**WHAT THE TASK ASKS:**
The answer must be every entry, given again word for word.

**MATERIAL SUPPLIED:**
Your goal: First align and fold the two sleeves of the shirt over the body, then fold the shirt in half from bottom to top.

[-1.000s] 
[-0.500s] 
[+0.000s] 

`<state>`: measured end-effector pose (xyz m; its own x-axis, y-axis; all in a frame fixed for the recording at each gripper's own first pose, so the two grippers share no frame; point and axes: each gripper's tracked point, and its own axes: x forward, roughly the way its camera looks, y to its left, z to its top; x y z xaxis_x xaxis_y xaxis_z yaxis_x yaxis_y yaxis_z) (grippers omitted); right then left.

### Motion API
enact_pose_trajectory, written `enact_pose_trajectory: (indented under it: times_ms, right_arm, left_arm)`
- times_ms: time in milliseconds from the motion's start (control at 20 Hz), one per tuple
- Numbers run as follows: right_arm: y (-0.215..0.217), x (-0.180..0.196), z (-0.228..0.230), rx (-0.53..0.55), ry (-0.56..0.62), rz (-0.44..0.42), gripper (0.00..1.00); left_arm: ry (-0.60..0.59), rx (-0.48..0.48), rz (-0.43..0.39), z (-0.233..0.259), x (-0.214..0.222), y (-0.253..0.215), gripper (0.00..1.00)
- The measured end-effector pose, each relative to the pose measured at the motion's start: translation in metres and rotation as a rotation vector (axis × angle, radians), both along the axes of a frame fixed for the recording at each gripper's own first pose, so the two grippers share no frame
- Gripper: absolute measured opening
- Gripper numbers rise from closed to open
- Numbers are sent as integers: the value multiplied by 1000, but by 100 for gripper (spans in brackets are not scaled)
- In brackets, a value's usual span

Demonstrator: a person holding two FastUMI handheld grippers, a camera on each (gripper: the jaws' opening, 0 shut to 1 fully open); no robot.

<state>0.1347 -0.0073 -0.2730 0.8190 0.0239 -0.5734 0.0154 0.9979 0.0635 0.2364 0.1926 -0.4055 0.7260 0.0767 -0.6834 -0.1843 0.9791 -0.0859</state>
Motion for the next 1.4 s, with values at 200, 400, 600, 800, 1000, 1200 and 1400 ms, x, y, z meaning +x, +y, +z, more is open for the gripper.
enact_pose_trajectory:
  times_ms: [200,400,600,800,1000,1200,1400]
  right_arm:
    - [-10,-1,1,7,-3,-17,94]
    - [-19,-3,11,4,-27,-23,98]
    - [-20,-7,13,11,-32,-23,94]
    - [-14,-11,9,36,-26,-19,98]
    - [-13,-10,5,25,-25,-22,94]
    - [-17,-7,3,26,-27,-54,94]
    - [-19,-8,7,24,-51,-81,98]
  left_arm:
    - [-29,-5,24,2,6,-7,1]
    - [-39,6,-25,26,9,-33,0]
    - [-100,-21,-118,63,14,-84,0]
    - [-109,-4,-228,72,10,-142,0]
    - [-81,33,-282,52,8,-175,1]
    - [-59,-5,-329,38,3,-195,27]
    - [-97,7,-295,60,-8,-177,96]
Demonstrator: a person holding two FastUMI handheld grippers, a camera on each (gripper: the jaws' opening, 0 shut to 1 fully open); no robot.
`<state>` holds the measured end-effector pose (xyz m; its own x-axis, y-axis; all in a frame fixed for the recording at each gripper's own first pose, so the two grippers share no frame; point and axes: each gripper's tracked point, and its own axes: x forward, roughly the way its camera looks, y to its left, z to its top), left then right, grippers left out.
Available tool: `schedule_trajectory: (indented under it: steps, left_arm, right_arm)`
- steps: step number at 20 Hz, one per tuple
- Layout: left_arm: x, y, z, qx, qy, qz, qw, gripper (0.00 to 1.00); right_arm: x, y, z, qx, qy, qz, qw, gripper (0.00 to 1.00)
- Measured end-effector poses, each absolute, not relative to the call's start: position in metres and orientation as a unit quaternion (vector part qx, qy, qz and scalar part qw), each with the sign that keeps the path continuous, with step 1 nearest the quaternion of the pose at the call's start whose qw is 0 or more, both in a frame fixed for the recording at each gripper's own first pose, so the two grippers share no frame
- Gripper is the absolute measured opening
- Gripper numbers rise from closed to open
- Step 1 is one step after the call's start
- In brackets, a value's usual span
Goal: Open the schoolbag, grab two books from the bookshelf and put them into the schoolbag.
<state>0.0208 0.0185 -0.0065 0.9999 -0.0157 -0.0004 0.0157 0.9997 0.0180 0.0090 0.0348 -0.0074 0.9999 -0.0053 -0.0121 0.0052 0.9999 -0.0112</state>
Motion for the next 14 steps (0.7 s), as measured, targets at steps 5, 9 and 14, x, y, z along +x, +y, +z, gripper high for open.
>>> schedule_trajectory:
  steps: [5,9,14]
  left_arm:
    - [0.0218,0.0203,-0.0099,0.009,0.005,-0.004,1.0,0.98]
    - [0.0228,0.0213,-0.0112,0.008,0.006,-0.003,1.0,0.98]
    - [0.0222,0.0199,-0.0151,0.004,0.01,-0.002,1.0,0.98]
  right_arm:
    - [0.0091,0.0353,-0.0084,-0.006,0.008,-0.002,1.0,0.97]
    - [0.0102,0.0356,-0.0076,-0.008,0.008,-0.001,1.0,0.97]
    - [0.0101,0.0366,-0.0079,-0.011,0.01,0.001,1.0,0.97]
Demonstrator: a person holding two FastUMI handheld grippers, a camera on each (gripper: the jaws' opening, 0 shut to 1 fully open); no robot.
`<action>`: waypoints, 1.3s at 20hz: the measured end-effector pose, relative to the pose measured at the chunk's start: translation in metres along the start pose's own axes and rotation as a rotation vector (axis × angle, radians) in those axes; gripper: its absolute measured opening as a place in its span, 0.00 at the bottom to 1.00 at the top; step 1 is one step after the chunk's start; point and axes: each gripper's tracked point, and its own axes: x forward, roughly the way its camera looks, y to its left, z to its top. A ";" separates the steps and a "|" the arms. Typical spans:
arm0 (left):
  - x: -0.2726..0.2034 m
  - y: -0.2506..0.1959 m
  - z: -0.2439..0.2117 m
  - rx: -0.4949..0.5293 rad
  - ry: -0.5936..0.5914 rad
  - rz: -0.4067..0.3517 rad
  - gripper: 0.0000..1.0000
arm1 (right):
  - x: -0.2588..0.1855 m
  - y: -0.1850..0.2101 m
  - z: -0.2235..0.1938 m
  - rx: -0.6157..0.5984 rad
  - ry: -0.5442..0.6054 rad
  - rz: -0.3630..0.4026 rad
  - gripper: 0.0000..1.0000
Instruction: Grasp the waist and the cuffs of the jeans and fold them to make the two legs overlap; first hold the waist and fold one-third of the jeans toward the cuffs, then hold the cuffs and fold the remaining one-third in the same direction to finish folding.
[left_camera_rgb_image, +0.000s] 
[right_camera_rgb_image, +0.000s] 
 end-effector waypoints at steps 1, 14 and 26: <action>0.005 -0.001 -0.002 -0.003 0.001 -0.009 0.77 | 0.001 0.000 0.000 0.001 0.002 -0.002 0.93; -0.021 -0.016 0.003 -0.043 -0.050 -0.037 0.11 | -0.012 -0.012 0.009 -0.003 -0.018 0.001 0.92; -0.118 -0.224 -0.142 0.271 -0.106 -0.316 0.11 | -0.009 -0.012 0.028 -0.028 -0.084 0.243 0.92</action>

**SOLUTION:**
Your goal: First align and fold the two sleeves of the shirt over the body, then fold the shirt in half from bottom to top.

[-1.000s] 
[-0.500s] 
[+0.000s] 

`<state>`: measured end-effector pose (xyz m; its own x-axis, y-axis; all in a frame fixed for the recording at each gripper's own first pose, so the two grippers share no frame; point and axes: each gripper's tracked point, and its own axes: x forward, roughly the way its camera looks, y to its left, z to its top; x y z xaxis_x xaxis_y xaxis_z yaxis_x yaxis_y yaxis_z) (grippers omitted); right then left.

### Motion API
enact_pose_trajectory, written `enact_pose_trajectory: (indented under it: times_ms, right_arm, left_arm)`
- times_ms: time in milliseconds from the motion's start (control at 20 Hz), one per tuple
- Numbers run as follows: right_arm: y (-0.215..0.217), x (-0.180..0.196), z (-0.228..0.230), rx (-0.53..0.55), ry (-0.56..0.62), rz (-0.44..0.42), gripper (0.00..1.00); left_arm: ry (-0.60..0.59), rx (-0.48..0.48), rz (-0.43..0.39), z (-0.233..0.259), x (-0.214..0.222), y (-0.253..0.215), gripper (0.00..1.00)
- The measured end-effector pose, each relative to the pose measured at the motion's start: translation in metres and rotation as a rotation vector (axis × angle, radians), both along the axes of a frame fixed for the recording at each gripper's own first pose, so the two grippers share no frame
- Gripper: absolute measured opening
- Gripper numbers rise from closed to open
- Numbers are sent as integers: the value multiplied by 1000, but by 100 for gripper (spans in brackets are not scaled)
- In brackets, a value's usual span

Demonstrator: a person holding two FastUMI handheld grippers, a camera on each (gripper: the jaws' opening, 0 shut to 1 fully open); no robot.

<state>0.1347 -0.0073 -0.2730 0.8190 0.0239 -0.5734 0.0154 0.9979 0.0635 0.2364 0.1926 -0.4055 0.7260 0.0767 -0.6834 -0.1843 0.9791 -0.0859</state>
Motion for the next 1.4 s, with values at 200, 400, 600, 800, 1000, 1200 and 1400 ms, x, y, z meaning +x, +y, +z, more is open for the gripper.
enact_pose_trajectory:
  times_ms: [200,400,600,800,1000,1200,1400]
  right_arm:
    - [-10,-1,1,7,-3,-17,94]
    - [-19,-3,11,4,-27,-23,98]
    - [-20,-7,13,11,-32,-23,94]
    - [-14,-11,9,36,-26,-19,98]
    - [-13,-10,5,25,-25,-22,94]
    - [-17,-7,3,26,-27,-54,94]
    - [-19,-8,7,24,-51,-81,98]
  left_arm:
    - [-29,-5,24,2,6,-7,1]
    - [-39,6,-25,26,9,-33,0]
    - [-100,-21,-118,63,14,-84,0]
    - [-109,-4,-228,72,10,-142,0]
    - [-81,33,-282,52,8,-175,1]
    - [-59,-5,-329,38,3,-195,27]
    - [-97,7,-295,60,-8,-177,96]
Demonstrator: a person holding two FastUMI handheld grippers, a camera on each (gripper: the jaws' opening, 0 shut to 1 fully open); no robot.
`<state>` holds the measured end-effector pose (xyz m; its own x-axis, y-axis; all in a frame fixed for the recording at each gripper's own first pose, so the two grippers share no frame; point and axes: each gripper's tracked point, and its own axes: x forward, roughly the way its camera looks, y to its left, z to its top), left then right, grippers left out.
Available tool: `schedule_trajectory: (indented under it: steps, left_arm, right_arm)`
- steps: step number at 20 Hz, one per tuple
- Layout: left_arm: x, y, z, qx, qy, qz, qw, gripper (0.00 to 1.00); right_arm: x, y, z, qx, qy, qz, qw, gripper (0.00 to 1.00)
- Measured end-effector poses, each absolute, not relative to the call's start: position in metres and orientation as a unit quaternion (vector part qx, qy, qz and scalar part qw), each with the sign that keeps the path continuous, with step 1 nearest the quaternion of the pose at the call's start whose qw is 0 or more, both in a frame fixed for the recording at each gripper's own first pose, so the two grippers share no frame
- Gripper is the absolute measured opening
- Gripper numbers rise from closed to open
- Step 1 is one step after the call's start
- In brackets, a value's usual span
Goal: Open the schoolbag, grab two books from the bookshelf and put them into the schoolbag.
<state>0.0208 0.0185 -0.0065 0.9999 -0.0157 -0.0004 0.0157 0.9997 0.0180 0.0090 0.0348 -0.0074 0.9999 -0.0053 -0.0121 0.0052 0.9999 -0.0112</state>
Motion for the next 14 steps (0.7 s), as measured, targets at steps 5, 9 and 14, x, y, z along +x, +y, +z, gripper high for open.
>>> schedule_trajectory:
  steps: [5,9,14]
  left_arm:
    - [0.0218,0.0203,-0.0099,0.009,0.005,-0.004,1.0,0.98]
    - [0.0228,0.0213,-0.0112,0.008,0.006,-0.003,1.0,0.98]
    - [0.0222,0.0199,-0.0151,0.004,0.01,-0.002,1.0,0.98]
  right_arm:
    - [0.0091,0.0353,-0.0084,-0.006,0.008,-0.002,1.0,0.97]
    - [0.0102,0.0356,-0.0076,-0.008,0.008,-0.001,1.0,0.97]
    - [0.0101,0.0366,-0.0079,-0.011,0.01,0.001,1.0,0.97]
Demonstrator: a person holding two FastUMI handheld grippers, a camera on each (gripper: the jaws' opening, 0 shut to 1 fully open); no robot.
`<action>`: waypoints, 1.3s at 20hz: the measured end-effector pose, relative to the pose measured at the chunk's start: translation in metres along the start pose's own axes and rotation as a rotation vector (axis × angle, radians) in those axes; gripper: its absolute measured opening as a place in its span, 0.00 at the bottom to 1.00 at the top; step 1 is one step after the chunk's start; point and axes: each gripper's tracked point, and its own axes: x forward, roughly the way its camera looks, y to its left, z to its top. A ";" separates the steps and a "|" the arms. Typical spans:
arm0 (left):
  - x: -0.2726..0.2034 m
  - y: -0.2506..0.1959 m
  - z: -0.2439..0.2117 m
  - rx: -0.4949..0.5293 rad
  - ry: -0.5936..0.5914 rad
  - rz: -0.4067..0.3517 rad
  - gripper: 0.0000..1.0000
arm1 (right):
  - x: -0.2588..0.1855 m
  - y: -0.1850..0.2101 m
  - z: -0.2235..0.1938 m
  - rx: -0.6157..0.5984 rad
  - ry: -0.5442..0.6054 rad
  - rz: -0.3630..0.4026 rad
  - gripper: 0.0000..1.0000
Instruction: Grasp the waist and the cuffs of the jeans and fold them to make the two legs overlap; first hold the waist and fold one-third of the jeans toward the cuffs, then hold the cuffs and fold the remaining one-third in the same direction to finish folding.
[left_camera_rgb_image, +0.000s] 
[right_camera_rgb_image, +0.000s] 
 end-effector waypoints at steps 1, 14 and 26: <action>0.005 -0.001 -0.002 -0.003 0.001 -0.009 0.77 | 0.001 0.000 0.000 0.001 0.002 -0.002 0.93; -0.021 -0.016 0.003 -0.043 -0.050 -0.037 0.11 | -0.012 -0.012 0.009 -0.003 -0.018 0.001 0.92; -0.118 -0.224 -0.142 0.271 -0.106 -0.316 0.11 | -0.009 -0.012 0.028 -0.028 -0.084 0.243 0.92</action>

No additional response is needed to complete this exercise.